*** The input ***

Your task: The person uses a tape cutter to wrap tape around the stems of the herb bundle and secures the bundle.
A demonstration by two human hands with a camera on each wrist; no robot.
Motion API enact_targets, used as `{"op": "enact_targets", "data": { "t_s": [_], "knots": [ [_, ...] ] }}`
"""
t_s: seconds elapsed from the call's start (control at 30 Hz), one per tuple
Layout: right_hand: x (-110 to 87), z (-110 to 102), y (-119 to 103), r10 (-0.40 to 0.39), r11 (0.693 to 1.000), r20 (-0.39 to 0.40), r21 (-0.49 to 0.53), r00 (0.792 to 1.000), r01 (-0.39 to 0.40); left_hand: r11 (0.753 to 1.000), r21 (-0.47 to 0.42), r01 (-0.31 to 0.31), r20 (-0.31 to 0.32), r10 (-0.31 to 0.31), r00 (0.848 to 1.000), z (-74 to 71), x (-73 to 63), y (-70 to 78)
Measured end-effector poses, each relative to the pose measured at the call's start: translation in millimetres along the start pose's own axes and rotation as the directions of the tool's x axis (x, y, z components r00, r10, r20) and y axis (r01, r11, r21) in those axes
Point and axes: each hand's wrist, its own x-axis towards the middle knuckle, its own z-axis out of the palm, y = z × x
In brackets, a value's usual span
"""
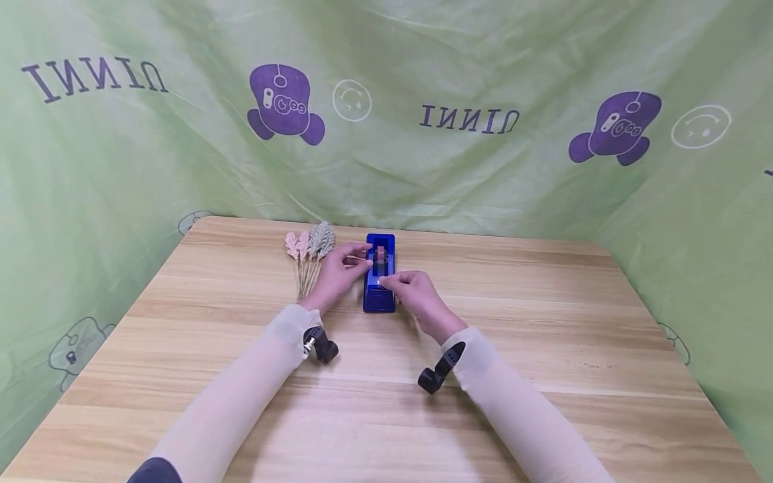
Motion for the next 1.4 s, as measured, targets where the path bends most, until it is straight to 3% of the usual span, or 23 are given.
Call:
{"op": "enact_targets", "data": {
  "t_s": [0.93, 1.4],
  "knots": [
    [-20.9, 2, 5, -0.015, 0.999, 0.032, 0.049, 0.999, 0.013, 1.000, -0.020, 0.003, -0.009, -0.004, 1.000, 1.3, -1.5, 0.0],
    [-40.4, 5, 6, -0.062, 0.997, 0.038, 0.052, 0.997, 0.060, 1.000, -0.011, -0.007, -0.017, 0.007, 1.000, 2.7, -3.2, 0.6]
  ]
}}
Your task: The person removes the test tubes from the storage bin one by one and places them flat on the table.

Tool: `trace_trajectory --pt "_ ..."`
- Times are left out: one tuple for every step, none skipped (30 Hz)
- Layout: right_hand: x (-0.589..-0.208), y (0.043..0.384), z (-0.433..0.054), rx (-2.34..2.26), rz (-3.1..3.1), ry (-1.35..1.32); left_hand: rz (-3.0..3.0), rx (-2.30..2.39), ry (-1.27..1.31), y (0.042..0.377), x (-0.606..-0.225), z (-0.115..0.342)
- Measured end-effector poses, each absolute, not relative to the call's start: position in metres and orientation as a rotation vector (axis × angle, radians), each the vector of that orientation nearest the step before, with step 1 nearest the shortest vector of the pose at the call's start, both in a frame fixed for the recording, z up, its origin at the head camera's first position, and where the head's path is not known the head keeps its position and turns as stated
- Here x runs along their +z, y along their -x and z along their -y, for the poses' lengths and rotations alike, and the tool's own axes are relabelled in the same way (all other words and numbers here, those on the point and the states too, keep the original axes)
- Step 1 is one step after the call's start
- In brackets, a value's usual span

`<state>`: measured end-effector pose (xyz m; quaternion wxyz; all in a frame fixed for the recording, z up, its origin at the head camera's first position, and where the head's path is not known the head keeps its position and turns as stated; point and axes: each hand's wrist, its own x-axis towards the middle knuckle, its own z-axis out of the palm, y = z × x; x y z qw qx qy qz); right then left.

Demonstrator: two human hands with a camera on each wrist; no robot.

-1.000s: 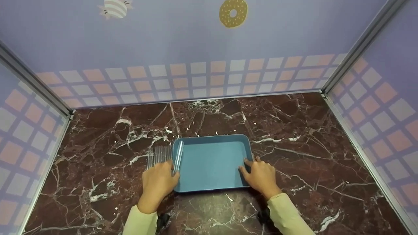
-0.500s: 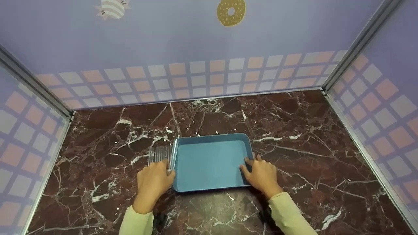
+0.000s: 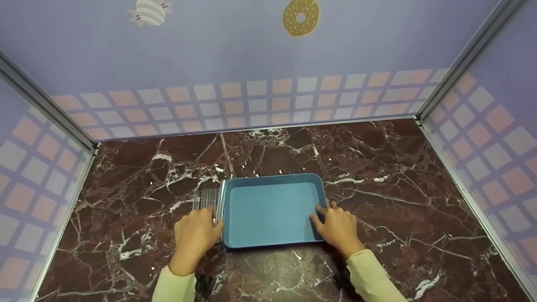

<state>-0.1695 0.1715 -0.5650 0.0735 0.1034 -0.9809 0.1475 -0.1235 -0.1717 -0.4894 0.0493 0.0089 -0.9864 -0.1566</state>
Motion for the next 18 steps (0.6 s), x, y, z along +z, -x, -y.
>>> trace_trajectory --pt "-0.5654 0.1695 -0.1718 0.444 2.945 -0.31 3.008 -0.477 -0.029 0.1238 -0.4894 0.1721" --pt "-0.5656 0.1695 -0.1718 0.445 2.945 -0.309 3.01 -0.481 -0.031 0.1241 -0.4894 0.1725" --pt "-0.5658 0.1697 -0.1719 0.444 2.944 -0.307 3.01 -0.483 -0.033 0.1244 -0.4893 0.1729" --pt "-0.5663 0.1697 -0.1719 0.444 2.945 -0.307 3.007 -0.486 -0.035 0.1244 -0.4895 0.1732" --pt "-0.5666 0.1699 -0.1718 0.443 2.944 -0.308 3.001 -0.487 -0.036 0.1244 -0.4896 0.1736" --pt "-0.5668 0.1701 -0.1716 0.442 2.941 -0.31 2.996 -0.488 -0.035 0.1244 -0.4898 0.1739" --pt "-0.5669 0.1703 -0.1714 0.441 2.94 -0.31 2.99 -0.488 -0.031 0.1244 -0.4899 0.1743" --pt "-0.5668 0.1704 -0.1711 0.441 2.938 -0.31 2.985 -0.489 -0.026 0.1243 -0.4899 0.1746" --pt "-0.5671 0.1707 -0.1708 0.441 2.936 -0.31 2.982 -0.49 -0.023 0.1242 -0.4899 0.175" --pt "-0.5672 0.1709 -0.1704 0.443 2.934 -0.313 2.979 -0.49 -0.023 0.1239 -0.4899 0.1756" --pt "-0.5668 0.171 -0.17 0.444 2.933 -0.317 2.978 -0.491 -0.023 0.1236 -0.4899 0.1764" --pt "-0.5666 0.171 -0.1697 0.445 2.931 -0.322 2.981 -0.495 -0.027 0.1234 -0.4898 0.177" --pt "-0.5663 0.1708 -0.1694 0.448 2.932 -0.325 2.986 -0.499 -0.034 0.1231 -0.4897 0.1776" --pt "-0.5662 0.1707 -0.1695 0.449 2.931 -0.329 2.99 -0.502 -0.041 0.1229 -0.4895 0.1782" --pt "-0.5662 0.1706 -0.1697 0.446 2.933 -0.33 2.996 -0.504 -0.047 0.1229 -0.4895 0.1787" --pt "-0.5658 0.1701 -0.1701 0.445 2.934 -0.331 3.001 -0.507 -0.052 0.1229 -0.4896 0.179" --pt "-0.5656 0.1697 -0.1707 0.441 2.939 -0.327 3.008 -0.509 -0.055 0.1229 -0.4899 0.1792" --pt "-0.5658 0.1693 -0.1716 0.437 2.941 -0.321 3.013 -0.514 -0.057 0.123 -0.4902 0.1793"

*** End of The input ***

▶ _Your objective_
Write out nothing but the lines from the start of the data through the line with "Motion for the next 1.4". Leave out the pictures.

▶ _Exercise response_
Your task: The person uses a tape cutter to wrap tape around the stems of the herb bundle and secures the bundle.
A demonstration by two human hands with a camera on each wrist; no robot.
Motion API enact_targets, used as `{"op": "enact_targets", "data": { "t_s": [_], "knots": [ [_, ...] ] }}`
"""
t_s: seconds elapsed from the call's start (control at 30 Hz), one per tuple
Layout: right_hand: x (-110 to 87), z (-110 to 102), y (-119 to 103), r10 (-0.40 to 0.39), r11 (0.693 to 1.000), r20 (-0.39 to 0.40), r21 (-0.49 to 0.53), r00 (0.792 to 1.000), r01 (-0.39 to 0.40); left_hand: r11 (0.753 to 1.000), r21 (-0.47 to 0.42), r01 (-0.31 to 0.31), r20 (-0.31 to 0.32), r10 (-0.31 to 0.31), r00 (0.848 to 1.000), z (-74 to 71), x (-73 to 63), y (-70 to 78)
Measured end-effector poses, each relative to the pose measured at the call's start: translation in millimetres along the start pose's own axes and rotation as the directions of the tool's x axis (x, y, z components r00, r10, r20) and y axis (r01, r11, r21) in those axes
Point and axes: each hand's wrist, its own x-axis towards the middle knuckle, its own z-axis out of the palm, y = z × x
In brackets, a value's usual span
"""
Motion for the next 1.4 s, as measured, targets where the path bends most, until it is straight to 3% of the usual span, or 23 are given.

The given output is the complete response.